EXERCISE OBJECTIVE — Look through the entries that follow and return each line that has the string "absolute".
START LISTED ENTRIES
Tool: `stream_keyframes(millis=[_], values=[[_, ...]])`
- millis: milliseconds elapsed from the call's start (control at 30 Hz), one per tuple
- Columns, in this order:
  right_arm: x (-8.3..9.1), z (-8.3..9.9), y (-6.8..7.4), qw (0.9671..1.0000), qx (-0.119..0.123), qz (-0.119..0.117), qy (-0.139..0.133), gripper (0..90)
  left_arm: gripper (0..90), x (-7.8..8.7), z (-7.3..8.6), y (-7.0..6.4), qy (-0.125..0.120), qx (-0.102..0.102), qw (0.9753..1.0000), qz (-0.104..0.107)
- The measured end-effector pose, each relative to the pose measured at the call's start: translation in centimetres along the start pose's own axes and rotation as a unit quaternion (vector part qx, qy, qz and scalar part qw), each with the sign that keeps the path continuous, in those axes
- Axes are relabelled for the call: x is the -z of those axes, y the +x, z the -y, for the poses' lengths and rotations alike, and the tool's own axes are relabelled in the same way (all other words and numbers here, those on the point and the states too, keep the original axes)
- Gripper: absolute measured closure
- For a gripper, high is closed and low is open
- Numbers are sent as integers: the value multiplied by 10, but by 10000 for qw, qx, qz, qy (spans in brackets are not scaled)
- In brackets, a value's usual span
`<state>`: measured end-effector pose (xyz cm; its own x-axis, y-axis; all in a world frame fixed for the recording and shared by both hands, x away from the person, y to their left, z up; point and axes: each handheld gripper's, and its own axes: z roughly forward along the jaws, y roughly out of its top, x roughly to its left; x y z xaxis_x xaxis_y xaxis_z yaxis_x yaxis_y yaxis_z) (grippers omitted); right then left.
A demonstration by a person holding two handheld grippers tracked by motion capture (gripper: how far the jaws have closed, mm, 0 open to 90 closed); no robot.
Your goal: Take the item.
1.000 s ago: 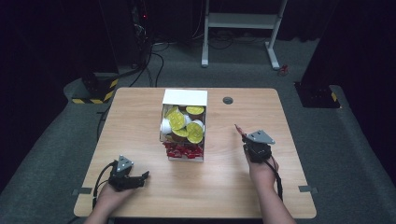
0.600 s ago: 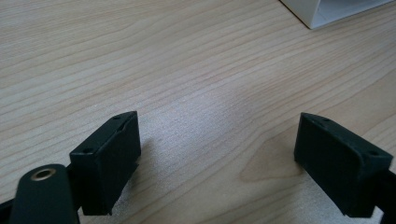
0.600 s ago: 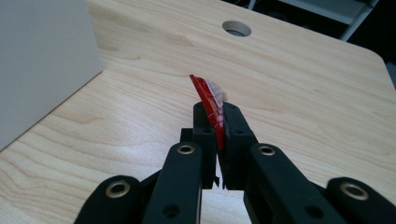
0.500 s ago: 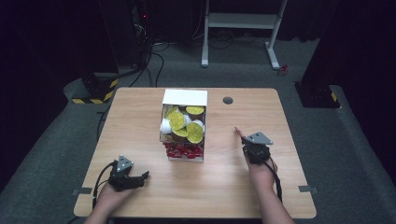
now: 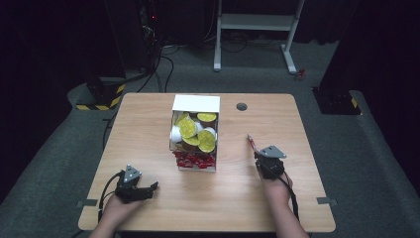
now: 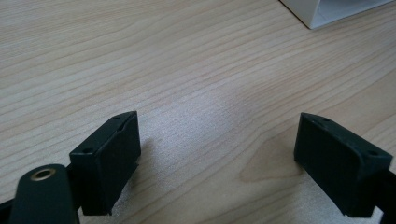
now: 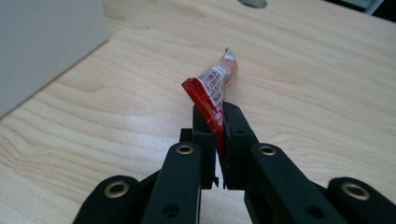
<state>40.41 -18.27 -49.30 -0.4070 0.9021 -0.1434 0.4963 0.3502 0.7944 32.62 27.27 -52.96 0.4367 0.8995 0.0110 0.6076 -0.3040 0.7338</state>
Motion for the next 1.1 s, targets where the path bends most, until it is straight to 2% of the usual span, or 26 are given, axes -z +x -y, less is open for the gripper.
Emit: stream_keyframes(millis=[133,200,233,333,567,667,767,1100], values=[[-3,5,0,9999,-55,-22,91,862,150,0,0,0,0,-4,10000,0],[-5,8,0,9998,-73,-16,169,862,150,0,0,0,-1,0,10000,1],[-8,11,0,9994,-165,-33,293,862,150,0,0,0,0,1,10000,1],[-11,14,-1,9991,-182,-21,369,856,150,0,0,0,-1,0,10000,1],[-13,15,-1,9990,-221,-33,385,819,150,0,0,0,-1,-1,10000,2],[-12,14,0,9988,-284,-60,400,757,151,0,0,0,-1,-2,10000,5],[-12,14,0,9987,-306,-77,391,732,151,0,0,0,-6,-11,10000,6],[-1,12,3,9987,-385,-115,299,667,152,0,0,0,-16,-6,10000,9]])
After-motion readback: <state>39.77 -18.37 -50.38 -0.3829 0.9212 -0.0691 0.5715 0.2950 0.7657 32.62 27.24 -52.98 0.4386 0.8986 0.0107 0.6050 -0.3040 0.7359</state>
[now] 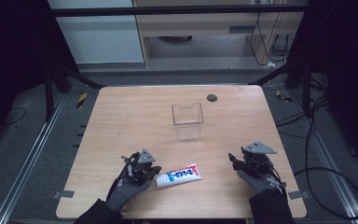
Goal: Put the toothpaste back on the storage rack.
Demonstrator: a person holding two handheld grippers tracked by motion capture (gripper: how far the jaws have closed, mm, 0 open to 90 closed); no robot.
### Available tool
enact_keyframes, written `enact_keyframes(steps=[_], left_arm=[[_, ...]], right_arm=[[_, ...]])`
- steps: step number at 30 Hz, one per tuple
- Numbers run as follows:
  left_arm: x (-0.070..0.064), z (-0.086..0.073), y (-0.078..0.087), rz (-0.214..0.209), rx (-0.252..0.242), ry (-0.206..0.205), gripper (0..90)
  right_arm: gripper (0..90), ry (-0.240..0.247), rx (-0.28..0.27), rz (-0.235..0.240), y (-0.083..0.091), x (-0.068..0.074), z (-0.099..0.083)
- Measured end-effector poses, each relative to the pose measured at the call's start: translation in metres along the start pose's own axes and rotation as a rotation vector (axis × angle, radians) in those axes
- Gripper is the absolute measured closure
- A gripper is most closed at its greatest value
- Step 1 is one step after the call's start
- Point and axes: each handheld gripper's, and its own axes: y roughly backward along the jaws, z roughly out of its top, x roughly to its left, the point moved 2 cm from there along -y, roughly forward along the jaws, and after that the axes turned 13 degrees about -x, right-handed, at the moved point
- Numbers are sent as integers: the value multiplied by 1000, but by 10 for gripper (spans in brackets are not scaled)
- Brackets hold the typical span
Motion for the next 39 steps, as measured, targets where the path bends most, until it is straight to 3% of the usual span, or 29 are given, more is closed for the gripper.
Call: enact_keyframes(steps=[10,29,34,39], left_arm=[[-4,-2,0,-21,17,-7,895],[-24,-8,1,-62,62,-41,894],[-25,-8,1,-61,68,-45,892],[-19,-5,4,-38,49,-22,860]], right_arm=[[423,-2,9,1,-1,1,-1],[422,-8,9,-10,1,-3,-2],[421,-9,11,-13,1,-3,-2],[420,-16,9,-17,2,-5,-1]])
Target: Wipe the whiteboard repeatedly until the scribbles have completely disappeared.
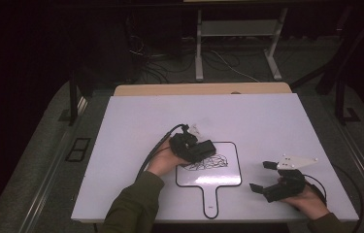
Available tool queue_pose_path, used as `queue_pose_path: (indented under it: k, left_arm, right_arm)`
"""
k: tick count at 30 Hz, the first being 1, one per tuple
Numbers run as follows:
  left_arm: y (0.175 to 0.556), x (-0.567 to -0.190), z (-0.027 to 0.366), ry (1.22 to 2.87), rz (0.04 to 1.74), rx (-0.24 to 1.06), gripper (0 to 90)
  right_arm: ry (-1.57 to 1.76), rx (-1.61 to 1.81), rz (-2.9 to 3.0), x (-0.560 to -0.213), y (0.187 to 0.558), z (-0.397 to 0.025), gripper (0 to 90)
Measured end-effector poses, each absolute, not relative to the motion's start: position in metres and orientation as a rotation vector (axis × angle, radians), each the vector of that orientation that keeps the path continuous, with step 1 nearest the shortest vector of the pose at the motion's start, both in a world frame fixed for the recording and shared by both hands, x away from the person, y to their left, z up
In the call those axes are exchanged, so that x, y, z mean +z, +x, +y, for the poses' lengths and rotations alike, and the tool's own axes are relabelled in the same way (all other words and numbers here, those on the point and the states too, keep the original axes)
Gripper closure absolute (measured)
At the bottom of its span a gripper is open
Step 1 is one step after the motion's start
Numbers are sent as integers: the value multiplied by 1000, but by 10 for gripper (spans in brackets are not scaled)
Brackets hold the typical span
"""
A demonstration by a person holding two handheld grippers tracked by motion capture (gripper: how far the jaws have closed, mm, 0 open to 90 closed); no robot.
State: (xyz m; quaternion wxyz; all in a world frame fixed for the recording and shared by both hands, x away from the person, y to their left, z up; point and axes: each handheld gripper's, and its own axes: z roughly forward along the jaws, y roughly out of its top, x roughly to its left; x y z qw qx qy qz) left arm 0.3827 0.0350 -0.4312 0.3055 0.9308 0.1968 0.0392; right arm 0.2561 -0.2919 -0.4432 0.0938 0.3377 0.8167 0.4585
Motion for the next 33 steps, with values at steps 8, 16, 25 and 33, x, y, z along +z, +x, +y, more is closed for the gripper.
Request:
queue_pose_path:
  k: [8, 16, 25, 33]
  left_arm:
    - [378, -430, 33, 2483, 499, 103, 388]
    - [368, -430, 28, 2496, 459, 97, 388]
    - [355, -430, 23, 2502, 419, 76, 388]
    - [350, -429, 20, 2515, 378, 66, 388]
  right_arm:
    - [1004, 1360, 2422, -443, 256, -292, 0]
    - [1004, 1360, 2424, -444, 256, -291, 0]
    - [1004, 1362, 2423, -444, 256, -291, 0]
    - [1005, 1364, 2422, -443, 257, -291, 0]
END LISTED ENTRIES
TASK RESULT —
- Gripper: absolute measured closure
- Gripper is the absolute measured closure
Measured end-effector poses, each absolute, not relative to the motion's start: position in metres and orientation as a rotation vector (axis × angle, radians), each the vector of that orientation that keeps the path continuous, with step 1 nearest the shortest vector of the pose at the motion's start, both in a world frame fixed for the recording and shared by both hands, x away from the person, y to their left, z up
Gripper closure absolute (measured)

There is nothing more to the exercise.